For next steps, he wants to take a conservative approach and do imaging first – an airway flouroscopy, then an esophagram (with contrast but not barium) in consultation with Dr Maria Santiago, the Bechanecol study lead and head pulmonologist, before she retires this summer. At that point he will do some kind of in-office endoscopy with a high res camera (there’s some name for this procedure) and they will decide if/when to do a combined upper and lower endoscopy. The goal is to rule out more serious causes, establish definitively whether tracheomalacia is the issue or not, and then develop an appropriate treatment protocol.

My concerns

  • Modi and Yang warned me to stop seeing docs in isolation and knock out an eval at an airway clinic where ENTs & pulms & GI work together; Dr G is referring us to Dr S, but ostensibly I’d guess they’d work together if an upper/lower DISE was indicated.

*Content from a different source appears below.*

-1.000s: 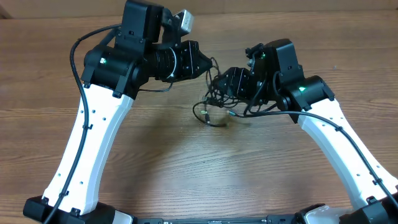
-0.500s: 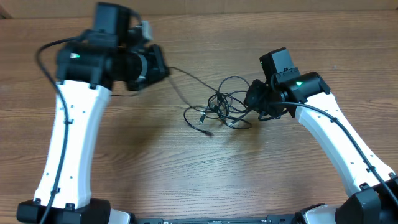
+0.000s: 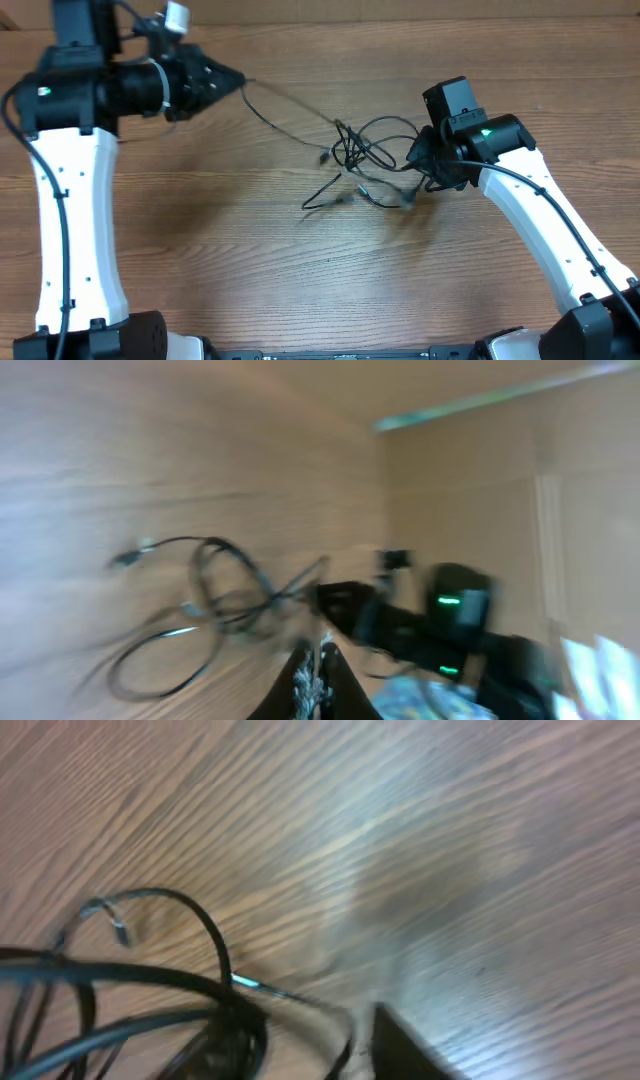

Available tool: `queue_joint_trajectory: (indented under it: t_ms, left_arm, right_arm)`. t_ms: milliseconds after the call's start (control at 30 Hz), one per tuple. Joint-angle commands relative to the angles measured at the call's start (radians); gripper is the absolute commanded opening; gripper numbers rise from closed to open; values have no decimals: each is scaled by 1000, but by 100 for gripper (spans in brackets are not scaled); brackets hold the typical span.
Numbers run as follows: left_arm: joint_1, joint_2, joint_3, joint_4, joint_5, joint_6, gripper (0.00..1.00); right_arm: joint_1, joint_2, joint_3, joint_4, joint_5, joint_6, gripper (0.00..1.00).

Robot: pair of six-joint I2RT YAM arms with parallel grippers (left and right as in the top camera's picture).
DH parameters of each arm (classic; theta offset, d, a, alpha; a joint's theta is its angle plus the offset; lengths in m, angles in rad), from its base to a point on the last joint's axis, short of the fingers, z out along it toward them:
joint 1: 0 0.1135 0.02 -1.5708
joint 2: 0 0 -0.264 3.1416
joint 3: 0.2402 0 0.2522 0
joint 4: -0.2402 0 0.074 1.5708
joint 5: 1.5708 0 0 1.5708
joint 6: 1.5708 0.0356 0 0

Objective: Untangle cables

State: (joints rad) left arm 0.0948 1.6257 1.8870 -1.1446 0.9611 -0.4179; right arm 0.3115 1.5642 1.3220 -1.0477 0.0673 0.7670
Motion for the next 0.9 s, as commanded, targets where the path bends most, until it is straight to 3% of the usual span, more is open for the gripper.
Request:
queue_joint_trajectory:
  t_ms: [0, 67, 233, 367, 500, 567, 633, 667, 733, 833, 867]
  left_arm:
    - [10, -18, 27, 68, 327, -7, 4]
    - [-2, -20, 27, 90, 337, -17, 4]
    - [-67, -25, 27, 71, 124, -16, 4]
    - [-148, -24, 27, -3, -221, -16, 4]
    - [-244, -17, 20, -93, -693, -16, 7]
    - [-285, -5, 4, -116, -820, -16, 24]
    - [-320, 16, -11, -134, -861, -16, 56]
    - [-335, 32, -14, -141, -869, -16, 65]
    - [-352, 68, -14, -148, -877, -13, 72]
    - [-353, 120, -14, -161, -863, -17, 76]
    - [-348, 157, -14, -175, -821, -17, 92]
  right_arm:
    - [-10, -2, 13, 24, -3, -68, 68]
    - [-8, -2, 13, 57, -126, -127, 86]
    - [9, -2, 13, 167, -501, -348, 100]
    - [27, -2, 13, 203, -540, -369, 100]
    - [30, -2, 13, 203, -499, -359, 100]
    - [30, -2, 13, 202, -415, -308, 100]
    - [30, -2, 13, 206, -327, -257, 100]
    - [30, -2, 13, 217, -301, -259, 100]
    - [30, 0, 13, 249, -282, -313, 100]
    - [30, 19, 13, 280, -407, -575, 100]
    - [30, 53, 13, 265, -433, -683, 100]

  • The drive! 1:30 there through SI and BK, and 3 fucking hours back! It hurts, man. So we’d need to strategically schedule labs and follow-ups so they all occur in the same day.

  • I’m unclear on next steps: he said we knock out the imagining and the appointment with Santiago on the same day, but I was left wondering whether she’d immediately see those results or not. He also didn’t specify if we should follow back up with him after imaging. So I might try to do the imaging in Manhattan (he said it should be a place that works with kids) and then schedule follow-ups with him and Santiago in the same day.